- The data:
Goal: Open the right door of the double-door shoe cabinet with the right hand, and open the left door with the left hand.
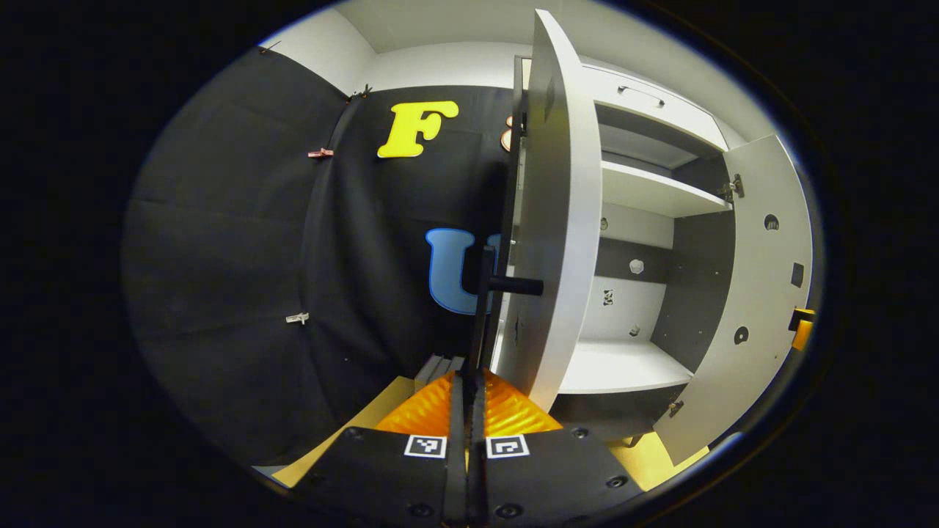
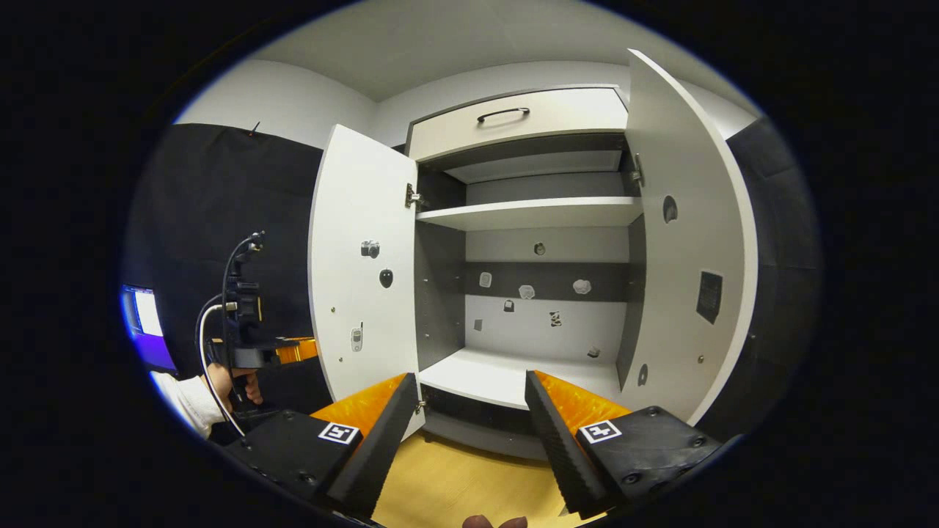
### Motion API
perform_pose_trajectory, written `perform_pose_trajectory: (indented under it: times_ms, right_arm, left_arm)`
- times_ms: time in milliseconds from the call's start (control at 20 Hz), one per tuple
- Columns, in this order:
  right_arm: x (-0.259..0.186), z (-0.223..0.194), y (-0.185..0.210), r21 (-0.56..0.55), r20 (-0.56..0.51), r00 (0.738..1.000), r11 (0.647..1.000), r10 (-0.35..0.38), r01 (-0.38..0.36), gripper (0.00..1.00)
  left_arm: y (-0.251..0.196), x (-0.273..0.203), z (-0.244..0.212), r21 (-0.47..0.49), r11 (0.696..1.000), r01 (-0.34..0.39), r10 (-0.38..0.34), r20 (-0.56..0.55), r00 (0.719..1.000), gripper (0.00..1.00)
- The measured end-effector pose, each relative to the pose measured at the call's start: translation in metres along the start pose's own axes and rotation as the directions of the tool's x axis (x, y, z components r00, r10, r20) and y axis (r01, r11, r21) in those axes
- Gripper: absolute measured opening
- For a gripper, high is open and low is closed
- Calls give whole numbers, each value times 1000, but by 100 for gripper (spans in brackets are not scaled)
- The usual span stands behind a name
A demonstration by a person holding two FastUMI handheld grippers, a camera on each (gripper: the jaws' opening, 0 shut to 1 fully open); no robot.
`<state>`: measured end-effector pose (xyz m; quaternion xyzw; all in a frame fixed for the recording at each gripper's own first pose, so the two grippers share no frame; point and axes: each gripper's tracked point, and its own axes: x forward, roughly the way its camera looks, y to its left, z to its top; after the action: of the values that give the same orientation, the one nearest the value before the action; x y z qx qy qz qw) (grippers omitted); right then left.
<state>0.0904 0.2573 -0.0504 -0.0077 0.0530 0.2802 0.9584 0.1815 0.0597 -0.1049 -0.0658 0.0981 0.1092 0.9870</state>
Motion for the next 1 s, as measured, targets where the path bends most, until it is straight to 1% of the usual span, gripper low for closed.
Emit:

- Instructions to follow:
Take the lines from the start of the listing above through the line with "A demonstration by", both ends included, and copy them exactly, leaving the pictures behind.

- Written solution:
Goal: Open the right door of the double-door shoe cabinet with the right hand, and open the left door with the left hand.
### Motion API
perform_pose_trajectory, written `perform_pose_trajectory: (indented under it: times_ms, right_arm, left_arm)`
- times_ms: time in milliseconds from the call's start (control at 20 Hz), one per tuple
- Columns, in this order:
  right_arm: x (-0.259..0.186), z (-0.223..0.194), y (-0.185..0.210), r21 (-0.56..0.55), r20 (-0.56..0.51), r00 (0.738..1.000), r11 (0.647..1.000), r10 (-0.35..0.38), r01 (-0.38..0.36), gripper (0.00..1.00)
  left_arm: y (-0.251..0.196), x (-0.273..0.203), z (-0.244..0.212), r21 (-0.47..0.49), r11 (0.696..1.000), r01 (-0.34..0.39), r10 (-0.38..0.34), r20 (-0.56..0.55), r00 (0.719..1.000), gripper (0.00..1.00)
- The measured end-effector pose, each relative to the pose measured at the call's start: translation in metres along the start pose's own axes and rotation as the directions of the tool's x axis (x, y, z components r00, r10, r20) and y axis (r01, r11, r21) in those axes
- Gripper: absolute measured opening
- For a gripper, high is open and low is closed
- Calls give whole numbers, each value times 1000, but by 100 for gripper (spans in brackets are not scaled)
- The usual span stands behind a name
A demonstration by a person holding two FastUMI handheld grippers, a camera on each (gripper: the jaws' opening, 0 shut to 1 fully open); no robot.

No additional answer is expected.